2) When a vehicle approaches the dynamic road truck scale, a start sensor triggers a signal that is registered by the front-end device. The start signal is triggered either by an external sensor (light curtain, induction loop, etc.) or manually by the user via the front-end operator interface.
3) The front-end device controls the black boxes via the network, which then start the continuous recording of their current weight values.
When responding to the start command, the black boxes also send their current zero point to the front-end device, which checks it for compliance with the limits similar to 1).
4) The vehicle moves its axles over several weighing modules and generates a signal sequence on each module.
Each black box records its current weight values with the update rate of the ADM.
5) Steps 3) and 4) are performed for each axis and each weighing unit using two weighing modules
6) Once the vehicle is detected by the stop sensor at the end of the dynamic road truck scale, it is registered by the front-end device. Alternatively, the measurement can be stopped by the user via the operator interface.
7) The front-end device controls the black boxes, via the network, which then stop their recording of the weight values.
8) The front-end unit requests the results from the black boxes via the network.
9) The individual black boxes calculate the speed, values for the axle load weights as well as the distance to the preceding axle (starting with the second axle) from the stored signal sequence for each axle detected.
10) These values are compared in the front-end device. Values outside of the specification, such as excessive speeds, are detected and shown on the display.
The front end also determines the following values:
A) Total weight (legally verifiable)
B) Axle loads (legally verifiable)
C) Depending on the parameters of minimum/maximum axle group spacing, individual axles can be combined into axle groups.

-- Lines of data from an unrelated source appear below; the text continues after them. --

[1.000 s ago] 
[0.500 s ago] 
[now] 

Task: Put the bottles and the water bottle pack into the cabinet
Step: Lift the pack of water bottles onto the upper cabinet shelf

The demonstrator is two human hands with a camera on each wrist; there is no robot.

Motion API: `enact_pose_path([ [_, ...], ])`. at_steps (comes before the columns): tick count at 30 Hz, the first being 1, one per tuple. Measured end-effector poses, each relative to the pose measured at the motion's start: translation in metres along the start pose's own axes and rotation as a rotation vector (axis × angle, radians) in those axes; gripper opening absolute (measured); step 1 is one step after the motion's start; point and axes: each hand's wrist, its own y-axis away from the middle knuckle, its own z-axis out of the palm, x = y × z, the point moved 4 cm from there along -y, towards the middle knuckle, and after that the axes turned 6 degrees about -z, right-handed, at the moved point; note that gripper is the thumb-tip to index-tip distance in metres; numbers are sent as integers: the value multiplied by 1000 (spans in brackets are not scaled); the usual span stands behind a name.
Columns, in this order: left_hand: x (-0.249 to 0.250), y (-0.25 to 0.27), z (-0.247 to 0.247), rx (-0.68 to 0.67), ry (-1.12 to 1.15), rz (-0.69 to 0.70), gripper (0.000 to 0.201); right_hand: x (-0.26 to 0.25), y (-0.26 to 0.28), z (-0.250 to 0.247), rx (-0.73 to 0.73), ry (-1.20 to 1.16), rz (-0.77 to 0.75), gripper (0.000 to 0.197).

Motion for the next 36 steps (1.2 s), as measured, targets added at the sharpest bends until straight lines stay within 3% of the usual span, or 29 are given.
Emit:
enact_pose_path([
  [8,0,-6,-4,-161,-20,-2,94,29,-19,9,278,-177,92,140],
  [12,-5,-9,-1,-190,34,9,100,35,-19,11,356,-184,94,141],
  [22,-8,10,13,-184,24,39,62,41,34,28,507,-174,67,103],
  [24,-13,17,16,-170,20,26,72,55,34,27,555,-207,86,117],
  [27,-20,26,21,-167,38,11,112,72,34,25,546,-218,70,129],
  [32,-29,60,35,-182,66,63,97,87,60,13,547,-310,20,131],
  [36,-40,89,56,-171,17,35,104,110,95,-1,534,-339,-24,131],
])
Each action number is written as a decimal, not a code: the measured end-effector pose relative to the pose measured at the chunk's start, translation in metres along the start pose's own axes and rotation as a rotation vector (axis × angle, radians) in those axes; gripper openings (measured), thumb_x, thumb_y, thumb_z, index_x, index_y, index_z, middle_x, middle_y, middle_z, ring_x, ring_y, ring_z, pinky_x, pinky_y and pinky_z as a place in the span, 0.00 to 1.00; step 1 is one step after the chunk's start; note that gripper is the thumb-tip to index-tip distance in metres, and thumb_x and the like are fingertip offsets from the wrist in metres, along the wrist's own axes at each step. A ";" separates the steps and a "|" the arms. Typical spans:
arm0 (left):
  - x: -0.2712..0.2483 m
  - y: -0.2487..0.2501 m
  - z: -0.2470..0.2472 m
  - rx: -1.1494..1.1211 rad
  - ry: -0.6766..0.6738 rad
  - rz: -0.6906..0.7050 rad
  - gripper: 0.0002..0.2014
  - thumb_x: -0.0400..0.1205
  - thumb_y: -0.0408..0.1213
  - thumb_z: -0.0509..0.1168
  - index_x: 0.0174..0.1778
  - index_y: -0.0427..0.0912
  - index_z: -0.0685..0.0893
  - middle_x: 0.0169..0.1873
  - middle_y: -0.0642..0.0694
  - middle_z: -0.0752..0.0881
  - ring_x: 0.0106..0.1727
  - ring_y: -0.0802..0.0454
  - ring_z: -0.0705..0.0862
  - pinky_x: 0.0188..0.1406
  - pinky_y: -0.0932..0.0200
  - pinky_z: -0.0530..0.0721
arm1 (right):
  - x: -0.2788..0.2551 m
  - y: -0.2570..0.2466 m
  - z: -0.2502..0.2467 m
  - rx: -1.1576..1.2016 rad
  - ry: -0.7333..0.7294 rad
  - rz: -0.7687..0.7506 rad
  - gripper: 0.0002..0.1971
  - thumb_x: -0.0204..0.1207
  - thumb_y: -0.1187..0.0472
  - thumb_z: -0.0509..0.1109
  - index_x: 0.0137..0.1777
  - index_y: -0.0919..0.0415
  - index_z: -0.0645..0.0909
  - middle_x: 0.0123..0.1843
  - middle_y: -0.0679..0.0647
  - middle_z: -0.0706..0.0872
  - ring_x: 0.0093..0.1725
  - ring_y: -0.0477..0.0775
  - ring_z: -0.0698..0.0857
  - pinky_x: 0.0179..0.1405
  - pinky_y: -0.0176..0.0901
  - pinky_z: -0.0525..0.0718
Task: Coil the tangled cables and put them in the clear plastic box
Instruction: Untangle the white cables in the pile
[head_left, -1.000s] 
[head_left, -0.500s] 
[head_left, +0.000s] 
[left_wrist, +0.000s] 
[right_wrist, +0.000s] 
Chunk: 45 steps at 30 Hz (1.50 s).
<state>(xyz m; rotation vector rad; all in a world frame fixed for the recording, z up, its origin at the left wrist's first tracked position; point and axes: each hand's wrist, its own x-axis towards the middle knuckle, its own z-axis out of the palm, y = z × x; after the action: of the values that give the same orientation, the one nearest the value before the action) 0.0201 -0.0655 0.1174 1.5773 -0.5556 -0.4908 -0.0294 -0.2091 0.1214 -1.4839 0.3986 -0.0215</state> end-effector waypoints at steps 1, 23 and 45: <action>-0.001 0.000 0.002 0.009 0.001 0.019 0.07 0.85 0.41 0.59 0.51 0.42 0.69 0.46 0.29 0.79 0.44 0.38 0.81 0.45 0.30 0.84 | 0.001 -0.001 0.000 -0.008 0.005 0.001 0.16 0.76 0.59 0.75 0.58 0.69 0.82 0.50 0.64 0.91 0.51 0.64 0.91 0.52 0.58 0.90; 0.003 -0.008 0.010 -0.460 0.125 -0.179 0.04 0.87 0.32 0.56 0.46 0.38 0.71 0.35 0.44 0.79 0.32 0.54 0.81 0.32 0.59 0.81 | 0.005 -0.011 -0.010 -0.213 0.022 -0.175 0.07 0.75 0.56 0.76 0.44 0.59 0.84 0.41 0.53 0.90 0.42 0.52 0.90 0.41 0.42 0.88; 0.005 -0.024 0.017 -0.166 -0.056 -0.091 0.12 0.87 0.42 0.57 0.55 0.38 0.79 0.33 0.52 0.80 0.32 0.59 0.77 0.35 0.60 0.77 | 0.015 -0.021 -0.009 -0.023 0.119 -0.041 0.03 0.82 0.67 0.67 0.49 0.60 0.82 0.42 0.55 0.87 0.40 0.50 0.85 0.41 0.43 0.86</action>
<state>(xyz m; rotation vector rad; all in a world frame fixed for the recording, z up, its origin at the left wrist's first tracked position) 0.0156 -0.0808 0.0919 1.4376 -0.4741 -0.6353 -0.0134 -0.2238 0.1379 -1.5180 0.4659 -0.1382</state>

This mean that axles with spacing within the configured range can be combined into a group.
D) Average speed during passage (not legally verifiable)
E) Acceleration/change in speed during passage (not legally verifiable)
The HHB01 scale is classified as Accuracy Class 2 under /1/ (Amtsblatt für das Eichwesen No. 3/2006 [Journal of Calibration]), Table 1 and /2/ (OIML R134), 2.1.1 for determining the total mass.
The HHB01 scale is classified as Accuracy Class D under /2/ (OIML R 134), 2.1.2 to determine axle loads.
The correlation between the accuracy classes for the determination of total mass and axle loads in Austria complies with Table 1 under /2/ (OIML R 134).
The error limits for the determination of total mass while driving correspond to the Journal for Calibration (and the Directive OIML R134).
The error limits for the determination of axle loads while driving correspond to the Journal for Calibration (and the directive OIML R134).
Not applicable. The HHB01 scale cannot be used to perform static weighing.
In accordance with /1/ (Amtsblatt für das Eichwesen [Journal of Calibration] No.3/2006), 6.1 and /2/ (OIML R134), 2.3, all of the devices in the HHB01 scale have the same scale increment d.
For the relationship between the accuracy class, the scale increment d, and the maximum vehicle mass, Table 15 applies (from /1/ (Amtsblatt für das Eichwesen [Journal of Calibration] No. 3/2006), 6.2 and /2/ (OIML R134).
The HHB01 scale works in a speed range of 5 km/h to 30 km/h.
Speeds that are outside this range will be neither displayed nor printed.
All speeds are rounded down mathematically to the next full 1 km/h for display and printing.
Internally, however, the HHB01 scale still works with the non-rounded values, for example when checking whether the maximum/minimum speed has been violated.